What the task asks: Transcribe the data below verbatim from the line with "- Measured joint" to the line with "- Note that". Include both of those lines.

Dataset records:
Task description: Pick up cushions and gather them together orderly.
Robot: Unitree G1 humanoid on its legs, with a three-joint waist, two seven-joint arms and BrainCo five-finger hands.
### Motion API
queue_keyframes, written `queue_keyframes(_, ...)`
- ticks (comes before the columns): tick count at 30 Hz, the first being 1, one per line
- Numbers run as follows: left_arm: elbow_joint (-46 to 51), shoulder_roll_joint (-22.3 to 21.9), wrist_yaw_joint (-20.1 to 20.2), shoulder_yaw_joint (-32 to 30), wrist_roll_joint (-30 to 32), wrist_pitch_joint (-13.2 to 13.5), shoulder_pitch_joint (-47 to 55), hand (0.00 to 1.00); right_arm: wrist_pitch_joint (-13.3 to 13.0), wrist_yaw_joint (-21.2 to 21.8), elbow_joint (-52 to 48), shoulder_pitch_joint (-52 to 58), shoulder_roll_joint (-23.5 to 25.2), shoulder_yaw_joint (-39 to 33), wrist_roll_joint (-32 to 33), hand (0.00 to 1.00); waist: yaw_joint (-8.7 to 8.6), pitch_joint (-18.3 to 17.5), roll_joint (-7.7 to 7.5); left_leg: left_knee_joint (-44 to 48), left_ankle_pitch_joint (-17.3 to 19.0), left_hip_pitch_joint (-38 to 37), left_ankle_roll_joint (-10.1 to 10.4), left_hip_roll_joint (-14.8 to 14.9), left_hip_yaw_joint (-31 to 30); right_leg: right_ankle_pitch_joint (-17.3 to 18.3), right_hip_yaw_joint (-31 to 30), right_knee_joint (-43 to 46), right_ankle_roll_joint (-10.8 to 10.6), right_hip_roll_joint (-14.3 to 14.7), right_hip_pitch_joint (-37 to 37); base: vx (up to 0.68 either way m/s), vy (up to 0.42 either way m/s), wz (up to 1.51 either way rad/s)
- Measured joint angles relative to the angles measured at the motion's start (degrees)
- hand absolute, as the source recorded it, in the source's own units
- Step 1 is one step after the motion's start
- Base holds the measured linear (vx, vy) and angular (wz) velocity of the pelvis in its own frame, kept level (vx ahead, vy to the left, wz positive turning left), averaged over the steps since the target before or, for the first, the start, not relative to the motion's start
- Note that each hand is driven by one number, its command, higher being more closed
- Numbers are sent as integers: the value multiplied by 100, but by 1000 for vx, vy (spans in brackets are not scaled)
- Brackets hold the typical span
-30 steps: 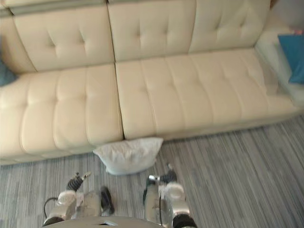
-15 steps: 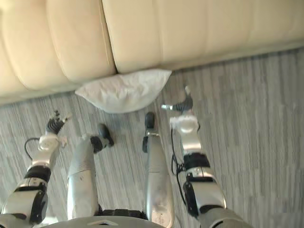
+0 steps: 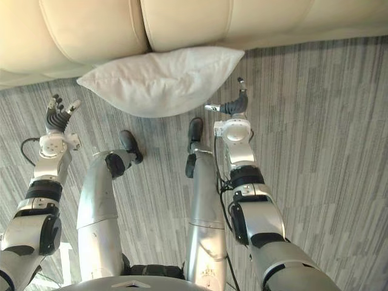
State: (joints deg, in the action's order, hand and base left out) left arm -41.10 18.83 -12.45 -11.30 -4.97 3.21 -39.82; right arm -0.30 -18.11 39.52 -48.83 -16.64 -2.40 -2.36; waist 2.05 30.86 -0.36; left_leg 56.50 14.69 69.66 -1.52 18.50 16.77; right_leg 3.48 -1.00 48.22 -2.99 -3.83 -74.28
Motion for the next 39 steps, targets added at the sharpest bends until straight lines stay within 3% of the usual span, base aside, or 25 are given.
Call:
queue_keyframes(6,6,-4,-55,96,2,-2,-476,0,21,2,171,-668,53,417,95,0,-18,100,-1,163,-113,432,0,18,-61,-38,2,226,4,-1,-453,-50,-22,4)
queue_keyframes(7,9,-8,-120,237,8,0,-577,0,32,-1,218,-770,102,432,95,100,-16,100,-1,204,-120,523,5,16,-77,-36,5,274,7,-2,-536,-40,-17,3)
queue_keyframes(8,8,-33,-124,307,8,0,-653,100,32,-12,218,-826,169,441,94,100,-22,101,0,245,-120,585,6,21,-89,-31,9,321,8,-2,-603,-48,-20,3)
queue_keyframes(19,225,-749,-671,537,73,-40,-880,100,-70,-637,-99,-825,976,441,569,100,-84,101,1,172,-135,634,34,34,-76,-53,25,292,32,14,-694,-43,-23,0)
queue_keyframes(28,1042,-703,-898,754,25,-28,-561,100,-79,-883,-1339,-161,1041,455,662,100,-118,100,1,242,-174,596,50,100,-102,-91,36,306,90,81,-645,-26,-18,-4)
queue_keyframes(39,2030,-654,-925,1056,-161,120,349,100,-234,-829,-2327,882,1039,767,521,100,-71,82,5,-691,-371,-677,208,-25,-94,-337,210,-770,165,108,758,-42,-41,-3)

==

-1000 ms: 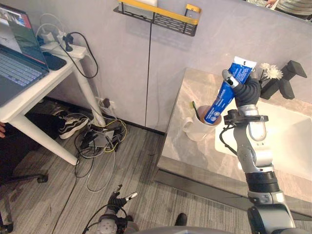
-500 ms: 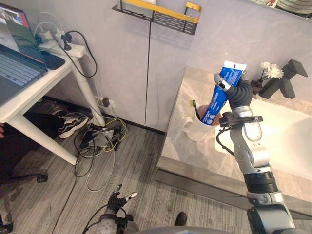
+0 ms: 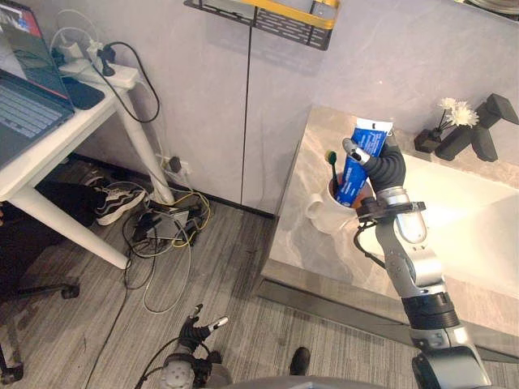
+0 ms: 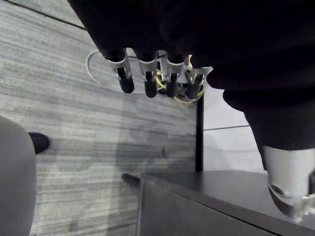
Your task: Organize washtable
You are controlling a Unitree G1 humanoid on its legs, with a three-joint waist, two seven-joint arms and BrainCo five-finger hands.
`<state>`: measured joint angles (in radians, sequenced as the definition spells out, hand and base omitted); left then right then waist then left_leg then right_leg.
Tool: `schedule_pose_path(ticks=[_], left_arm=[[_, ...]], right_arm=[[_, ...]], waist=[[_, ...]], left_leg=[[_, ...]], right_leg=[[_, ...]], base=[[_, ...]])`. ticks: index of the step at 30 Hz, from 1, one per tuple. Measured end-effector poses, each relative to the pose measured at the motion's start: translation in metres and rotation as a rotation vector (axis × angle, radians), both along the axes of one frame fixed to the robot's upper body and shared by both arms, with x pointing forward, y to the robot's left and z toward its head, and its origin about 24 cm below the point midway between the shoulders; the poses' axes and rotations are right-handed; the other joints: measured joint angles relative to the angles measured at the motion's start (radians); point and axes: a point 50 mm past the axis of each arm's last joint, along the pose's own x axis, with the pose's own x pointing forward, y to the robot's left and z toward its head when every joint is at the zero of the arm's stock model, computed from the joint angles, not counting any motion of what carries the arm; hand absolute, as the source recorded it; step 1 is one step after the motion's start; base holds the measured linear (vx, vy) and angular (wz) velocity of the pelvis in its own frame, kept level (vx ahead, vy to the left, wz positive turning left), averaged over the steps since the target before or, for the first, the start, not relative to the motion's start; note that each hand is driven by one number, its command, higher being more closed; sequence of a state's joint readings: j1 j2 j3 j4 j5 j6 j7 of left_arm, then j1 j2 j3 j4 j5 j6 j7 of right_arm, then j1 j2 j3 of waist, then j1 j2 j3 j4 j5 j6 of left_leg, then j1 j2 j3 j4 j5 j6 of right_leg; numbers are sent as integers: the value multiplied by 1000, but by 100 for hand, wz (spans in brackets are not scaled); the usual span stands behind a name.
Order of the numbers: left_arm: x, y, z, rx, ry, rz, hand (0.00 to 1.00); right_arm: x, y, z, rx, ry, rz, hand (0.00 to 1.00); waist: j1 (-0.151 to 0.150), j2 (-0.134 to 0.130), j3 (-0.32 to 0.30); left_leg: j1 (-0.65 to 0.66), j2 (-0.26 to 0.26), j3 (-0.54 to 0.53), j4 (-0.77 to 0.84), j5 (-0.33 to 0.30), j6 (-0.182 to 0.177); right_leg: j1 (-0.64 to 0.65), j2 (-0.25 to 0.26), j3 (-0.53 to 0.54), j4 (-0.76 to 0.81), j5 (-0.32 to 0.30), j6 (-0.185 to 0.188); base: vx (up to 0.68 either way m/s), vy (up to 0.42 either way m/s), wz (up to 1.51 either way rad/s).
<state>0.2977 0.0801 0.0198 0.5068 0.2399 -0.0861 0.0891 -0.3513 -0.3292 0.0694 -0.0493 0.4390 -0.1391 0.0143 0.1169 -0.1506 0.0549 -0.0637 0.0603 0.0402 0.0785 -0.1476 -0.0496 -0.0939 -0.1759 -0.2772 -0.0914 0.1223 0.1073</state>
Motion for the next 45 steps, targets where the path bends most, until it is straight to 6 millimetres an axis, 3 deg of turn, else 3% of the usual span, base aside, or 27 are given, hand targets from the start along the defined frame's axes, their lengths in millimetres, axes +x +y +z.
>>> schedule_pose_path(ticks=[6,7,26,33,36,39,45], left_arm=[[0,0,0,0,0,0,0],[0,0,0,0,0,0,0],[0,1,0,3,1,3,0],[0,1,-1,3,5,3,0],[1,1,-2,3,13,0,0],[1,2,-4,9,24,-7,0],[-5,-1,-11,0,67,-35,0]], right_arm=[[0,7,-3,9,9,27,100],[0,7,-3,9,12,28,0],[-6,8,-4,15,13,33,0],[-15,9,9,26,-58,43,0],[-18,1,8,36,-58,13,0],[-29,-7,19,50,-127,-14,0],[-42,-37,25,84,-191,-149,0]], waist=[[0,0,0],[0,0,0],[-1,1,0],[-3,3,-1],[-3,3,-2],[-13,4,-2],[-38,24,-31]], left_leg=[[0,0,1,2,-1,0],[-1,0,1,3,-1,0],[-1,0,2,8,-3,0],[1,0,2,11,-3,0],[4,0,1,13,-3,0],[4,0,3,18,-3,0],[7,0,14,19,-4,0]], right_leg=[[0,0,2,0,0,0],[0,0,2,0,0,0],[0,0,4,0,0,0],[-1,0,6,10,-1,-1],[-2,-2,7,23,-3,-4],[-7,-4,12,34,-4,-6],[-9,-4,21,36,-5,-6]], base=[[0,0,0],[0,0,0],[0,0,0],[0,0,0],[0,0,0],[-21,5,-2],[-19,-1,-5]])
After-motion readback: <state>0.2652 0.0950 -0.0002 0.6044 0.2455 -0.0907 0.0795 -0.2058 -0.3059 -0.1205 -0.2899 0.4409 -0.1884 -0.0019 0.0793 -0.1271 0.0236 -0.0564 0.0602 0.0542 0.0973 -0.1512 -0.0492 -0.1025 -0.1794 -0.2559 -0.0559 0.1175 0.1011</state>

Response below:
- Measured joint angles relative to the angles measured at the motion's start (degrees)
- hand absolute, as the source recorded it, in the source's own units
- Step 1 is one step after the motion's start
- Base holds the measured linear (vx, vy) and angular (wz) velocity of the pelvis in its own frame, kept level (vx ahead, vy to the left, wz positive turning left), averaged over the steps since the target before or, for the first, the start, not relative to the motion's start
- Note that each hand is driven by one number, its command, higher being more closed

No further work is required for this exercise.